You can tell the track is much longer with the new lap times. A full lap is right under a minute and the length is just about a 1/4 mile! Fun times...


----------



## Labrat99 (May 6, 2009)

*Great First Day for new layout*

Had a blast as always at Vertigo. Thanks Derick & Jerry and everybody else that pitched in on the rebuild. Love the new layout.


----------



## JANKEII (Feb 2, 2006)

Shouldn't you put electric truggy with electric buggies. Put nitro truggies with nitro buggies?


----------



## jep527 (Jun 19, 2009)

you should have been there to tell us that.


----------



## JANKEII (Feb 2, 2006)

I'm trying to get there for the first swagger. It's going to be tough until febuary.


----------



## Ducatibilt (Jul 8, 2010)

The new layout is awesome. 

The way Dane was running it though it's probably closer to 1/2 mile long! :headknock

But I guarantee nobody out there is having more fun than we are!!!!!!!!!


----------



## darrenwilliams (Apr 21, 2008)

If you are having fun then you are doing everything just perfect. Wouldn't change a thing.

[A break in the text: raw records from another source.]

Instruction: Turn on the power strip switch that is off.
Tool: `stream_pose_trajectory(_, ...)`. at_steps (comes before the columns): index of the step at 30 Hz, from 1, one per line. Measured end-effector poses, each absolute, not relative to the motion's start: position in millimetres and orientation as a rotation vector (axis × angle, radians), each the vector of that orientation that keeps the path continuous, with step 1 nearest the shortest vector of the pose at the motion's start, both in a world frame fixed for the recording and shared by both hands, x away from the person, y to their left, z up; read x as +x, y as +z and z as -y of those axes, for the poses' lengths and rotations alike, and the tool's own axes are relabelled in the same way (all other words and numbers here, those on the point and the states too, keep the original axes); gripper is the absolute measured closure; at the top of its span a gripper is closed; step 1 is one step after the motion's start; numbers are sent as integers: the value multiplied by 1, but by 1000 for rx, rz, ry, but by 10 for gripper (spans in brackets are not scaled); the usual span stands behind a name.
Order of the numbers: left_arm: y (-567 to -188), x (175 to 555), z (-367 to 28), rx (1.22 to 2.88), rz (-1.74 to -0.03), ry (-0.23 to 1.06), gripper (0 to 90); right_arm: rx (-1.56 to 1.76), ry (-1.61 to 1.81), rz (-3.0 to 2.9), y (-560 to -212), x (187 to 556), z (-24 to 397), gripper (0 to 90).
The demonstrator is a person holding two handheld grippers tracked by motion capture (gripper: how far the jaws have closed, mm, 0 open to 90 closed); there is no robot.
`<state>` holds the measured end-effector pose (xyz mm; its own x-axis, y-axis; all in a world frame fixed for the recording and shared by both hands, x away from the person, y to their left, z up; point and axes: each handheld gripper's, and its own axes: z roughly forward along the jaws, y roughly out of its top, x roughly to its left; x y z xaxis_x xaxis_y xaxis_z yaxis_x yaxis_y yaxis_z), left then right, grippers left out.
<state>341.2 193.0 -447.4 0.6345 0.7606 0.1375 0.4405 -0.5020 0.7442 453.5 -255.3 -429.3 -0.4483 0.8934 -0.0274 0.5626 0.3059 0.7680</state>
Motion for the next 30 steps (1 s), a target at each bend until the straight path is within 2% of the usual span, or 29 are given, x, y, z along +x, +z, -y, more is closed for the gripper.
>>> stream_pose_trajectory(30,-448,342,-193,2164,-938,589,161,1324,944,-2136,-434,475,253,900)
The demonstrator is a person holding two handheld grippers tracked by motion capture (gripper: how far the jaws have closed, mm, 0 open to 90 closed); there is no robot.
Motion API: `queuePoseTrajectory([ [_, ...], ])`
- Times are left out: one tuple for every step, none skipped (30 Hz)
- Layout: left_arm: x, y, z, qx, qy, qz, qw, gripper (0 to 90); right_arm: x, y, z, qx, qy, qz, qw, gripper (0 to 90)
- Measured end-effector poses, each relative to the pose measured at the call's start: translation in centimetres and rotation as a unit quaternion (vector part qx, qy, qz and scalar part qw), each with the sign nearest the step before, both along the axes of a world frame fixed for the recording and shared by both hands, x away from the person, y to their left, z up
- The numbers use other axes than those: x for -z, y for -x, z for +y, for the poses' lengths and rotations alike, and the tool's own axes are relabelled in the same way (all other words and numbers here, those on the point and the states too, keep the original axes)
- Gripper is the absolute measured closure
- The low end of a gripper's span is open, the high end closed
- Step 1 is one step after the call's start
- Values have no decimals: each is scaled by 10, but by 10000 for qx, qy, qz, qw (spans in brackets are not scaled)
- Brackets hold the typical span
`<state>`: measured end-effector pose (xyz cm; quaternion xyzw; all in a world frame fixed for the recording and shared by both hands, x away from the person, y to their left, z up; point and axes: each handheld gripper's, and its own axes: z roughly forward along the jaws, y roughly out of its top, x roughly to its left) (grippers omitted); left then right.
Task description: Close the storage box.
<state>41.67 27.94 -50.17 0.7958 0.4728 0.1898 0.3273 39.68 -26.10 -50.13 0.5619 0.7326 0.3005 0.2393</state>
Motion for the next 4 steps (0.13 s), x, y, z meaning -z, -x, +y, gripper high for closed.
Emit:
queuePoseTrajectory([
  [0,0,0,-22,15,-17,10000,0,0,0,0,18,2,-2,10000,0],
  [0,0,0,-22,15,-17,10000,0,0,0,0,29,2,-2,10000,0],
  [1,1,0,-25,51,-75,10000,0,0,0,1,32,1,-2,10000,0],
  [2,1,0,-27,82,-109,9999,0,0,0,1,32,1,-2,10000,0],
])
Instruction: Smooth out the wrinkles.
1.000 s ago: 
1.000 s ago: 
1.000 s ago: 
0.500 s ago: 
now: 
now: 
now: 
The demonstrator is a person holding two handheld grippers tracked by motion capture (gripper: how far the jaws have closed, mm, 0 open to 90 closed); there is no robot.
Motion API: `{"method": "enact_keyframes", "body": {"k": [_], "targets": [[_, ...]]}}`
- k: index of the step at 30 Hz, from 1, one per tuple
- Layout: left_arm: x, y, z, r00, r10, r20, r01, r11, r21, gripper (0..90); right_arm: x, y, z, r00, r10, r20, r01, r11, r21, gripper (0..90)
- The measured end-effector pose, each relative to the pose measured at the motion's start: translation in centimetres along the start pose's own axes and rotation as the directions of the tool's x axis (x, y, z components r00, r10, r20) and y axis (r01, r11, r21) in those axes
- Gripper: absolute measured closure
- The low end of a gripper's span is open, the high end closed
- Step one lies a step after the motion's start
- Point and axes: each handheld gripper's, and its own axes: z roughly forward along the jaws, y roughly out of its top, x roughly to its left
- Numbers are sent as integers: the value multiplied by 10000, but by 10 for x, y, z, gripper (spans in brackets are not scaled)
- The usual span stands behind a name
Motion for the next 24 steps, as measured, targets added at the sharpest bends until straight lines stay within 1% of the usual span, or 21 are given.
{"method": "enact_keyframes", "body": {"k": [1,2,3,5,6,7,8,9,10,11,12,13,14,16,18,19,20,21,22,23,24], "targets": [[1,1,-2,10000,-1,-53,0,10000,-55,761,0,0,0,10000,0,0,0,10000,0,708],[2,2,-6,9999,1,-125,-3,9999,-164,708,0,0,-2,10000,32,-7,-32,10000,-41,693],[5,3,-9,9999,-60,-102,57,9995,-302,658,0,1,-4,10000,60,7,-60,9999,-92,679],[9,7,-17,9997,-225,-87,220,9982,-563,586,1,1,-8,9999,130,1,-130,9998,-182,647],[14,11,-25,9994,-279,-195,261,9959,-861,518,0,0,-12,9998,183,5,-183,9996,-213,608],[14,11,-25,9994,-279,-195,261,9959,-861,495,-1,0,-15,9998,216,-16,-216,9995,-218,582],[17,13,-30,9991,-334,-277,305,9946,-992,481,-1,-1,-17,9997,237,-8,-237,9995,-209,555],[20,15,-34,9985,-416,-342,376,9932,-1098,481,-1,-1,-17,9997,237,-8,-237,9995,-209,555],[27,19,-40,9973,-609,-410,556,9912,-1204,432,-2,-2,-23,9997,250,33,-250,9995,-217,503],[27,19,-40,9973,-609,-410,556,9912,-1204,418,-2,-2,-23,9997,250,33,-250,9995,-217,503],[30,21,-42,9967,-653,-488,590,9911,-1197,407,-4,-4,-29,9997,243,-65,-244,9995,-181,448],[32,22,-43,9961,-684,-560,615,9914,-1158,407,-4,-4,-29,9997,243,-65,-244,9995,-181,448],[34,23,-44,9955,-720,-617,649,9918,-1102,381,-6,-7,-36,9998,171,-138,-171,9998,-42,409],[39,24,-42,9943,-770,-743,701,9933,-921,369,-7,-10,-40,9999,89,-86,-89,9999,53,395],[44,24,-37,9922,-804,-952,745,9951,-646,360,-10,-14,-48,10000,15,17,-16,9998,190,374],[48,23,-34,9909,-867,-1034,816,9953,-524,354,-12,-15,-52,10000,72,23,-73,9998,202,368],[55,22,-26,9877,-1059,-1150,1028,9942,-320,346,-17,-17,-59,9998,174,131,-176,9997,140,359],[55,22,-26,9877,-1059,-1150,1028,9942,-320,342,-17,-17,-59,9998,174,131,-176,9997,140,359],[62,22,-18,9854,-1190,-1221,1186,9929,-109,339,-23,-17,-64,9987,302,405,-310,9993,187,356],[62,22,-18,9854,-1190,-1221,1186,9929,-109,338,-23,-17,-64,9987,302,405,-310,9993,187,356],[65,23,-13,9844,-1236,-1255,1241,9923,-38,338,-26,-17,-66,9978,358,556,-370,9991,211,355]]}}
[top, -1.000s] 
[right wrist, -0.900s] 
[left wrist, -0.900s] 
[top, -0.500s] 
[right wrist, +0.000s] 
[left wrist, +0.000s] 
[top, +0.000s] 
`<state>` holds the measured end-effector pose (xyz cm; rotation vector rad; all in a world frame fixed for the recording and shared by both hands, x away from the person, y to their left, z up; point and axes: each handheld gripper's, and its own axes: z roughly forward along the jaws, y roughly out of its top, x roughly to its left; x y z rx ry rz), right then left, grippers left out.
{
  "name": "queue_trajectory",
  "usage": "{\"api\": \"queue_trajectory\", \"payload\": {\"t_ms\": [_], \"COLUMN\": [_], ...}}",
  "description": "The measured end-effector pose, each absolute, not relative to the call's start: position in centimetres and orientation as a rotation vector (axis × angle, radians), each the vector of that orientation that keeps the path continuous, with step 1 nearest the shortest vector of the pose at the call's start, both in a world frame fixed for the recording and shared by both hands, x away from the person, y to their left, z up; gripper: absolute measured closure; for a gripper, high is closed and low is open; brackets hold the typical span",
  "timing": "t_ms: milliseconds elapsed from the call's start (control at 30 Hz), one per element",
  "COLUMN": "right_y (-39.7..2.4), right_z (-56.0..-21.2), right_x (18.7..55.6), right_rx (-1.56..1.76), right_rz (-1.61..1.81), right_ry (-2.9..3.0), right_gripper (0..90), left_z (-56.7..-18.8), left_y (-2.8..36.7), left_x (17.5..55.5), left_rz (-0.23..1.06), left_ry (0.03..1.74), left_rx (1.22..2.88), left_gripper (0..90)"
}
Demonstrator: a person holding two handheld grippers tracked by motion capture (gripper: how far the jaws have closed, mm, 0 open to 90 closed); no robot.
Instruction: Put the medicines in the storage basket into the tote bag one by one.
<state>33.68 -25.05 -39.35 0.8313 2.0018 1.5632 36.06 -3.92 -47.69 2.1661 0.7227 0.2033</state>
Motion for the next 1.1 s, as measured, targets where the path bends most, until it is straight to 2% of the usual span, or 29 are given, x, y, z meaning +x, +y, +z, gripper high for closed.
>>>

The new layout is fun. A lot more challenging than I expected.


----------



## killerkustoms (Nov 6, 2008)

Definitely a fun and tough layout, I'm still laughing that the most laps during a qualifier was 5 laps maybe 6.:cheers:


----------



## Labrat99 (May 6, 2009)

killerkustoms said:


> Definitely a fun and tough layout, I'm still laughing that the most laps during a qualifier was 5 laps maybe 6.:cheers:


No making fun of us until you've Agama'ed your way around it a few times! Then you can trash talk all you want.


----------



## Big Phil (Apr 27, 2007)

JANKEII said:


> Shouldn't you put electric truggy with electric buggies. Put nitro truggies with nitro buggies?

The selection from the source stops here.